どこか哀しい含みを持たせて呟くと、千隼は大きく伸びをした。ここ連日、事件の後処理と調査に追われているせいで、さすがに疲れが溜まっているのだろう。

「もう休め、千隼。今日は泊っていくのか」

「あー、ですね。今から寮に戻るのも面倒だし、仮眠室かな。隊長は?」

「俺は帰るぞ。絃たちが心配だからな」

「さすがにもう寝てる時間じゃありません? あ、護衛もかねて?」

 いや、と士琉は立ち上がりながら渋い顔で首を振る。

「おそらく、絃は起きてる」

「え。不規則な生活は身体に悪いですよ」

「……絃のあれは、そう簡単な話でもないような気がしてな」

 一度、きちんと話をするべきだろうとは思っていた。されども、不用意に踏み込んで距離を取られてしまっては元も子もないため、機会を窺っていたのだが。

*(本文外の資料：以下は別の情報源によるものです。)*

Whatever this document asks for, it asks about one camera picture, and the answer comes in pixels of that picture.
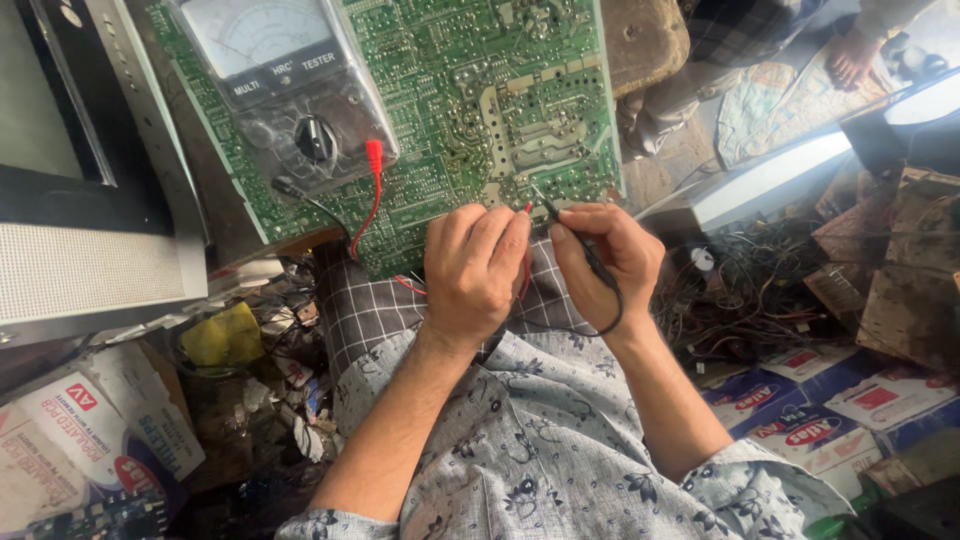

(最近の様子からしても、やはり早めにどうにかせねばなるまい。今日の件も絃の心に負担をかけているだろうし……さて、どうしたものか)

 思案に暮れながら、外套を羽織る。
 駐屯所を出ればひんやりとした冷気が頬を撫で、士琉は自然と空を見上げた。銀湾(ぎんわん)のなかに浮かぶ上弦を過ぎた頃の月は、こんな日でも静謐(せいひつ)な美しさを纏っていた。
 昔から、士琉はこうしてよく夜の帳が降りた空をひとり見上げる。
 誰にも邪魔されない場所で、ただただ月の満ち欠けを眺めるのが好きなのだ。
 そうすると、どこにいても絃を感じることができるから。

(そろそろあの場所へ連れていってもいいかもしれんな)

 士琉が絃のためにできることなど、たかが知れているのかもしれない。
 けれど、ほんのわずかでも救える可能性があるのなら、と足掻いてしまう。
 嫌だと、死にたいと、壊れた人形のように泣く彼女が脳裏を過るから。

 傷ついて、傷ついて、傷つきすぎて。
 もはや傷つくところすらどこにも残っていないだろうに。
 しかし絃はまだ、あの血溜まりの──……赤のなかにいるようでならない。
 

 だとすればやはり、あの約束はまだ果たされていないのだ。